- **Task statement**
The task here is to set down every line of the listing exactly.

- **Given data**
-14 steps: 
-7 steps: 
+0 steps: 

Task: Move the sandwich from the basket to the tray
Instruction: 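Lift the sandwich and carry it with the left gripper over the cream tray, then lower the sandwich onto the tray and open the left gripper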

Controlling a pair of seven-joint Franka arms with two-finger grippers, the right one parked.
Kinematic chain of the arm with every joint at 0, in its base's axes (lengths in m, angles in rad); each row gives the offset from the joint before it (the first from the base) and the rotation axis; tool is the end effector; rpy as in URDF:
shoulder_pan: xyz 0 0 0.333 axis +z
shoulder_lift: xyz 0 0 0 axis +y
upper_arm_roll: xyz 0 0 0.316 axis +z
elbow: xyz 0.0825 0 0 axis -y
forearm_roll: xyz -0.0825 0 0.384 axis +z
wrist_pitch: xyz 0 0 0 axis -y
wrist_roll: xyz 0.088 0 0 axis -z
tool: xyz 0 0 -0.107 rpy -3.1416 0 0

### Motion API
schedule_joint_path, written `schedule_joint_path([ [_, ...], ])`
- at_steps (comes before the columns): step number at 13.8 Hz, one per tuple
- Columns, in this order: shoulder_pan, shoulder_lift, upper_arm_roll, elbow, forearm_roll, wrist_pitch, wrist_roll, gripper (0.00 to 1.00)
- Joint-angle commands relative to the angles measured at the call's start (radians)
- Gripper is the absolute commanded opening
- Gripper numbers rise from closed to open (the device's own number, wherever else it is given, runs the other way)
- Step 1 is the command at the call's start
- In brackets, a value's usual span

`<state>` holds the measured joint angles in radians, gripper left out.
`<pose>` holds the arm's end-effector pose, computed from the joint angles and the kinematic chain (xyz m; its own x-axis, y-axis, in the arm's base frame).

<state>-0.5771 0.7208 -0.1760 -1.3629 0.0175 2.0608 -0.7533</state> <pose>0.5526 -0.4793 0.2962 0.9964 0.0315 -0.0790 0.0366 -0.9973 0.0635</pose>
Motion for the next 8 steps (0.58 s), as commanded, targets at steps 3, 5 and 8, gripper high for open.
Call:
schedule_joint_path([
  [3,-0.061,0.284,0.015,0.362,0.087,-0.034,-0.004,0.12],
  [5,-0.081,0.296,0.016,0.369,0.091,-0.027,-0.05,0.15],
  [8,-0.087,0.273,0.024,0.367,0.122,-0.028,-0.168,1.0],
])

- **Task output**
-14 steps: 
-7 steps: 
+0 steps: 

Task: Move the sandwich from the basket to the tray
Instruction: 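Lift the sandwich and carry it with the left gripper over the cream tray, then lower the sandwich onto the tray and open the left gripper
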
Controlling a pair of seven-joint Franka arms with two-finger grippers, the right one parked.
Kinematic chain of the arm with every joint at 0, in its base's axes (lengths in m, angles in rad); each row gives the offset from the joint before it (the first from the base) and the rotation axis; tool is the end effector; rpy as in URDF:
shoulder_pan: xyz 0 0 0.333 axis +z
shoulder_lift: xyz 0 0 0 axis +y
upper_arm_roll: xyz 0 0 0.316 axis +z
elbow: xyz 0.0825 0 0 axis -y
forearm_roll: xyz -0.0825 0 0.384 axis +z
wrist_pitch: xyz 0 0 0 axis -y
wrist_roll: xyz 0.088 0 0 axis -z
tool: xyz 0 0 -0.107 rpy -3.1416 0 0

### Motion API
schedule_joint_path, written `schedule_joint_path([ [_, ...], ])`
- at_steps (comes before the columns): step number at 13.8 Hz, one per tuple
- Columns, in this order: shoulder_pan, shoulder_lift, upper_arm_roll, elbow, forearm_roll, wrist_pitch, wrist_roll, gripper (0.00 to 1.00)
- Joint-angle commands relative to the angles measured at the call's start (radians)
- Gripper is the absolute commanded opening
- Gripper numbers rise from closed to open (the device's own number, wherever else it is given, runs the other way)
- Step 1 is the command at the call's start
- In brackets, a value's usual span

`<state>` holds the measured joint angles in radians, gripper left out.
`<pose>` holds the arm's end-effector pose, computed from the joint angles and the kinematic chain (xyz m; its own x-axis, y-axis, in the arm's base frame).

<state>-0.5771 0.7208 -0.1760 -1.3629 0.0175 2.0608 -0.7533</state> <pose>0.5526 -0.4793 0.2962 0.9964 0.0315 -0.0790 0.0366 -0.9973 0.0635</pose>
Motion for the next 8 steps (0.58 s), as commanded, targets at steps 3, 5 and 8, gripper high for open.
Call:
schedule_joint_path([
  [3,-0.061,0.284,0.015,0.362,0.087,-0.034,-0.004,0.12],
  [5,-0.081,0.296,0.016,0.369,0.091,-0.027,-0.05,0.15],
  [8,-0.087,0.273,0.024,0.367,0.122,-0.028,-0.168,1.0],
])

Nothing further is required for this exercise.